* _DESCRIPTION OF THE TASK_:
Each line in the records below, from the one that contains "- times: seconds" to the one that contains "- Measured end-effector", should be reproduced exactly, the first and last included.

* _DATA RECORDS_:
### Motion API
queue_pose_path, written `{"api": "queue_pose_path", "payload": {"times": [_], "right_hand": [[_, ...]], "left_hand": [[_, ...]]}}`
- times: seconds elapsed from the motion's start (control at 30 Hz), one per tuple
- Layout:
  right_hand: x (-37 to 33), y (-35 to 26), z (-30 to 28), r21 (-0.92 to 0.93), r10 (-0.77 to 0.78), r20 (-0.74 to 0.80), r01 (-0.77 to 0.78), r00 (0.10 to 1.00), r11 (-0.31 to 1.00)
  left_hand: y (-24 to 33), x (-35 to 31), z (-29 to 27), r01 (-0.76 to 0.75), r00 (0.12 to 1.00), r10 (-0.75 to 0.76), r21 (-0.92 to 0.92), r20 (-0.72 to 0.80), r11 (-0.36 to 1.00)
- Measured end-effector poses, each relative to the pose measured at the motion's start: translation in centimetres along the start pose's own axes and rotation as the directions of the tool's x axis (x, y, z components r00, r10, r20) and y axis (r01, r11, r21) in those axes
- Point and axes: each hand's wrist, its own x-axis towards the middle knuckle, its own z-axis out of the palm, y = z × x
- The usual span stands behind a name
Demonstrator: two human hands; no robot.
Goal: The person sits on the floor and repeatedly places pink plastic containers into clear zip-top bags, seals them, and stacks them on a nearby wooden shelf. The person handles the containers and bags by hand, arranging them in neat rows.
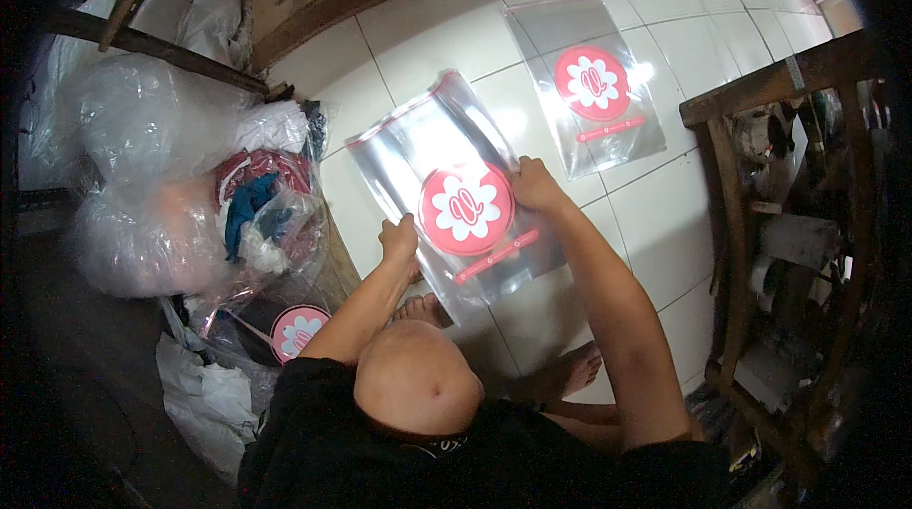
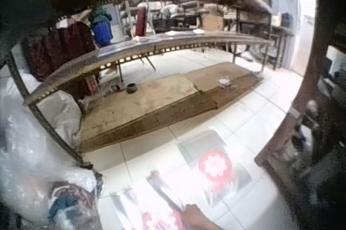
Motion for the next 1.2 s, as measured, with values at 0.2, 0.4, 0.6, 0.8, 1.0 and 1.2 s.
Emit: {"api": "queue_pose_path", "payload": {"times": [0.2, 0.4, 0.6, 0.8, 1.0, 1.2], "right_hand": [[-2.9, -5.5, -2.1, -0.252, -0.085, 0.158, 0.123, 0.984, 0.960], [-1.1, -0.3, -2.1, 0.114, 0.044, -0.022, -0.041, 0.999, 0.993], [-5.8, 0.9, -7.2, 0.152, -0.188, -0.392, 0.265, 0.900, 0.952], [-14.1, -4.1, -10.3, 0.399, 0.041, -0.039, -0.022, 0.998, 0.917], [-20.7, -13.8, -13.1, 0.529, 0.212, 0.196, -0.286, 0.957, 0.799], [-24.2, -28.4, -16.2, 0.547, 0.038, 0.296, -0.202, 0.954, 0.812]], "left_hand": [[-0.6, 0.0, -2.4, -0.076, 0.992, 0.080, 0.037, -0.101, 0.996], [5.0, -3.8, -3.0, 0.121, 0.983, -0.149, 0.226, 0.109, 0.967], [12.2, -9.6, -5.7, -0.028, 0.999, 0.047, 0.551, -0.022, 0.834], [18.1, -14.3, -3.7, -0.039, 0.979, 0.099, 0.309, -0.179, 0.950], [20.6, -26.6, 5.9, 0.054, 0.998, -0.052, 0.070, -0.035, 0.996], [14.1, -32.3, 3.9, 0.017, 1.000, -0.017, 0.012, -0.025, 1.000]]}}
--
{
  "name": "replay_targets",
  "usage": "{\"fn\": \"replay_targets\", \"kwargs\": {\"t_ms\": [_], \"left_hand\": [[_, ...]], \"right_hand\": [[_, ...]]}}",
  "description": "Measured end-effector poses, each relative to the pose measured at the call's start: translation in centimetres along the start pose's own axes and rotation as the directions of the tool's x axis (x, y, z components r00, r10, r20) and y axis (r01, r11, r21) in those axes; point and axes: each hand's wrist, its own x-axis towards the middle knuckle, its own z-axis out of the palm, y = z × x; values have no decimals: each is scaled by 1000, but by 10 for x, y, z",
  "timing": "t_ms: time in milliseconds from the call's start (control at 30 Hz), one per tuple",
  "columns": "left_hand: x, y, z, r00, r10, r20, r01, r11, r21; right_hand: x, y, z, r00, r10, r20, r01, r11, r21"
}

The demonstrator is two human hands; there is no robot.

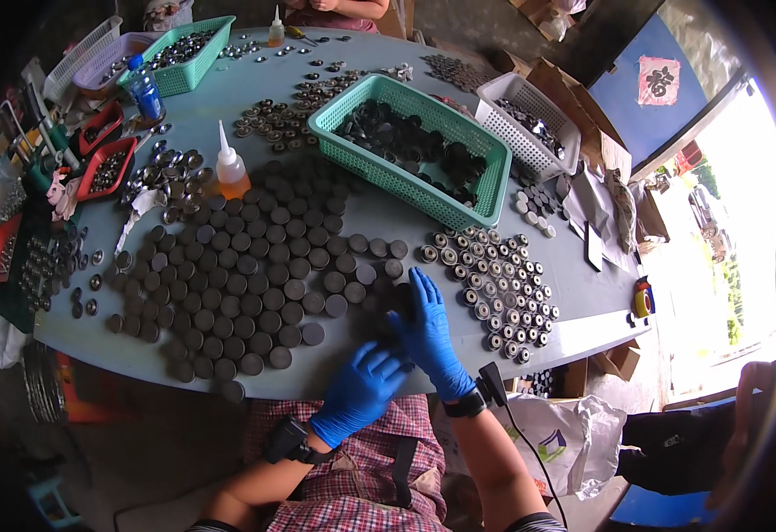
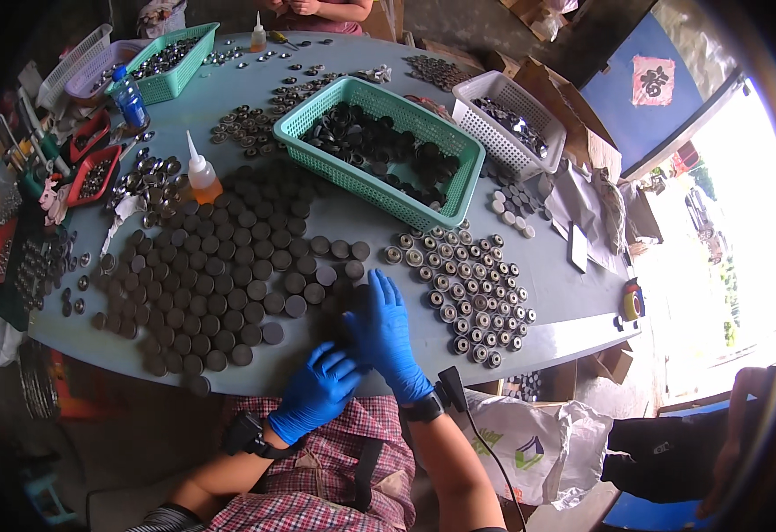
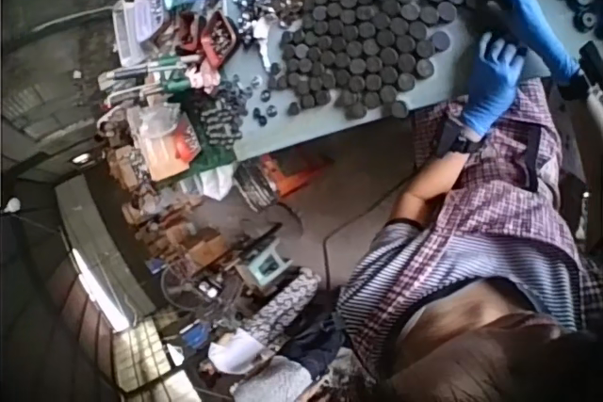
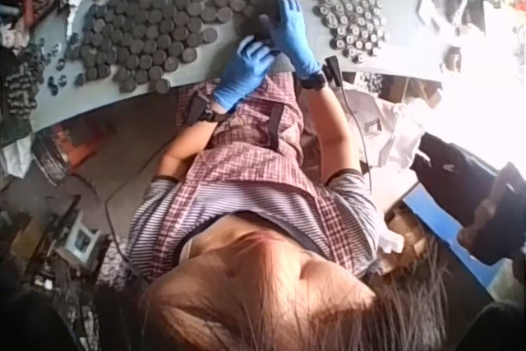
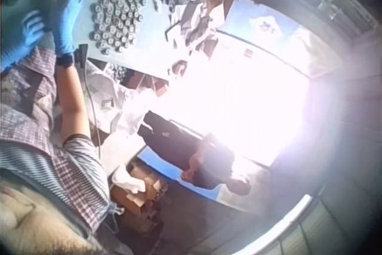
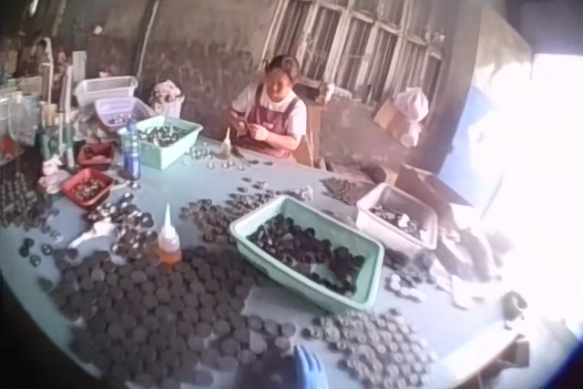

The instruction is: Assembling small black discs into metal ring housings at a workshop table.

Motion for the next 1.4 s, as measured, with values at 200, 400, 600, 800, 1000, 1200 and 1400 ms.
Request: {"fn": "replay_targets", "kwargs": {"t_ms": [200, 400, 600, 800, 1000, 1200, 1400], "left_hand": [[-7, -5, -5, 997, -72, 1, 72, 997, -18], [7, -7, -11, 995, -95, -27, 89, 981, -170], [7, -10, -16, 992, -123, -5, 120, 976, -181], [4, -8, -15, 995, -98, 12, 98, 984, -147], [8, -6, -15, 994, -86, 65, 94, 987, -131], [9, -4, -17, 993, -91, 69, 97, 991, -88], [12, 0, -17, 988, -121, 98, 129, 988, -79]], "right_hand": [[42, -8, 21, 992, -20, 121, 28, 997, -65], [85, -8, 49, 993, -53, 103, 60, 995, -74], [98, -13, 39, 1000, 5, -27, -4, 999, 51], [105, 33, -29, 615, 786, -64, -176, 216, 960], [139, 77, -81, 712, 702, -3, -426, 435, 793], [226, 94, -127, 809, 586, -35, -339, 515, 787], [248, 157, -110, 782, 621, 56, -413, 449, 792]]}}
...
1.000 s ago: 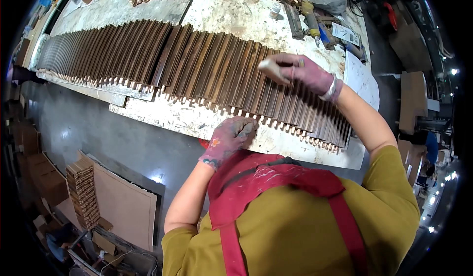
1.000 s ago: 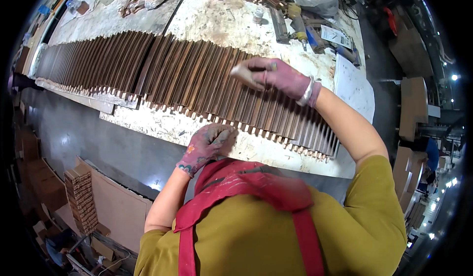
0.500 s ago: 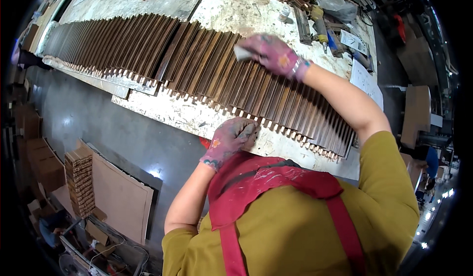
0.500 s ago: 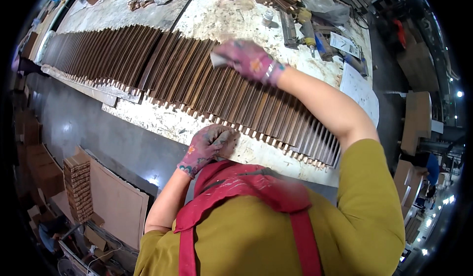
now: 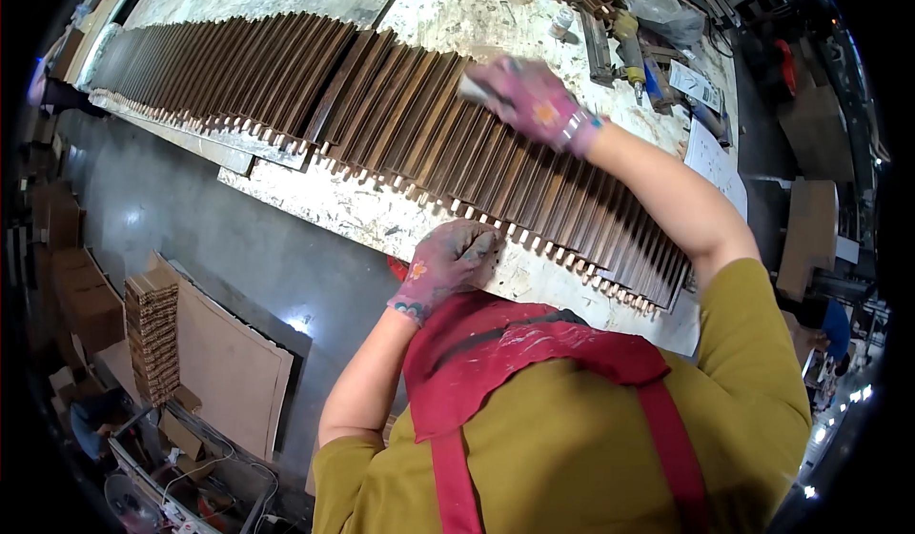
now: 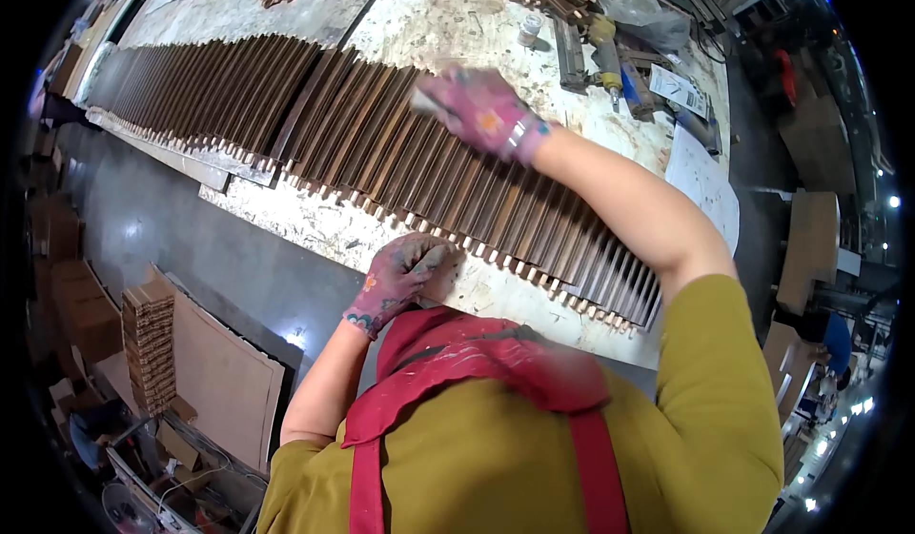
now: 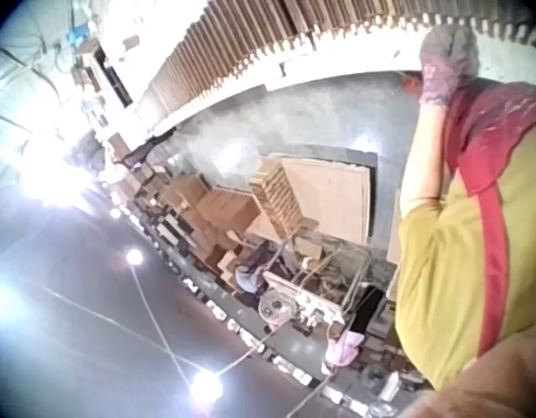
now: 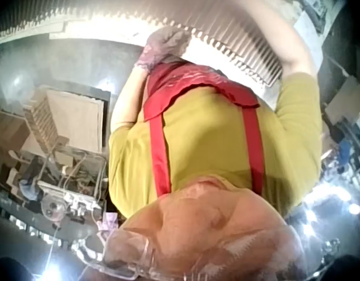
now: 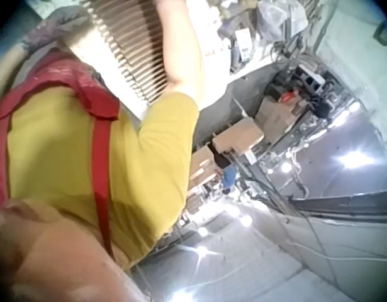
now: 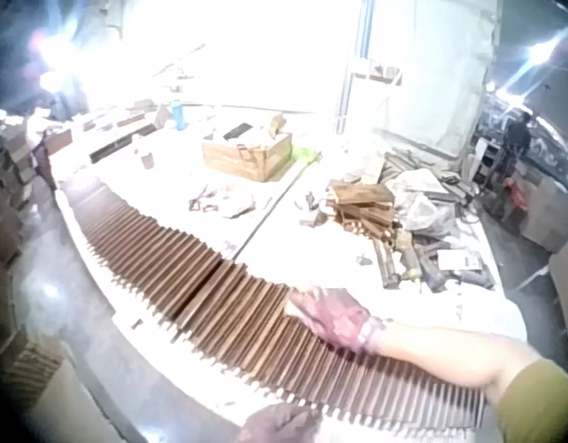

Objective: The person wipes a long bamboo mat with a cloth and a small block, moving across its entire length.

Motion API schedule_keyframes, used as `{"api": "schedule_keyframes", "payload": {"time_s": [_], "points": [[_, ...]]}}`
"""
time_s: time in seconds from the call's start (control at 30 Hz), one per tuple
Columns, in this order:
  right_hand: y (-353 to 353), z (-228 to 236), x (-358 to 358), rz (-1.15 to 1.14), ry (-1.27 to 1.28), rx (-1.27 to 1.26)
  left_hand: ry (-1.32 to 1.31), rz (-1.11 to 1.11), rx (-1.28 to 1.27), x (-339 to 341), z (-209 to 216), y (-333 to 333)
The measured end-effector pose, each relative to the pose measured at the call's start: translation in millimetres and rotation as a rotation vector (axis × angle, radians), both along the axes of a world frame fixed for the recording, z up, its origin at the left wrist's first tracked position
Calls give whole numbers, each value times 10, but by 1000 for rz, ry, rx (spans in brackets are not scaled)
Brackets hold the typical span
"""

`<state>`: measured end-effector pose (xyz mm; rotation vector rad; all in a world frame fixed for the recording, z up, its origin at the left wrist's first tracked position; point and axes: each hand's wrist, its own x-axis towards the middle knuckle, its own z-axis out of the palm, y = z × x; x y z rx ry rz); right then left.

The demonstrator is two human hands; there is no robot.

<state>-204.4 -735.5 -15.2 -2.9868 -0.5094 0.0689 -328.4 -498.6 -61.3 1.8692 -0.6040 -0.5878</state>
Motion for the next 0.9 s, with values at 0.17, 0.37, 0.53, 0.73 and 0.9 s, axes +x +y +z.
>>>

* _WRITTEN RESPONSE_:
- times: seconds elapsed from the motion's start (control at 30 Hz), one per tuple
- Layout:
  right_hand: x (-37 to 33), y (-35 to 26), z (-30 to 28), r21 (-0.92 to 0.93), r10 (-0.77 to 0.78), r20 (-0.74 to 0.80), r01 (-0.77 to 0.78), r00 (0.10 to 1.00), r11 (-0.31 to 1.00)
  left_hand: y (-24 to 33), x (-35 to 31), z (-29 to 27), r01 (-0.76 to 0.75), r00 (0.12 to 1.00), r10 (-0.75 to 0.76), r21 (-0.92 to 0.92), r20 (-0.72 to 0.80), r11 (-0.36 to 1.00)
- Measured end-effector poses, each relative to the pose measured at the motion's start: translation in centimetres along the start pose's own axes and rotation as the directions of the tool's x axis (x, y, z components r00, r10, r20) and y axis (r01, r11, r21) in those axes

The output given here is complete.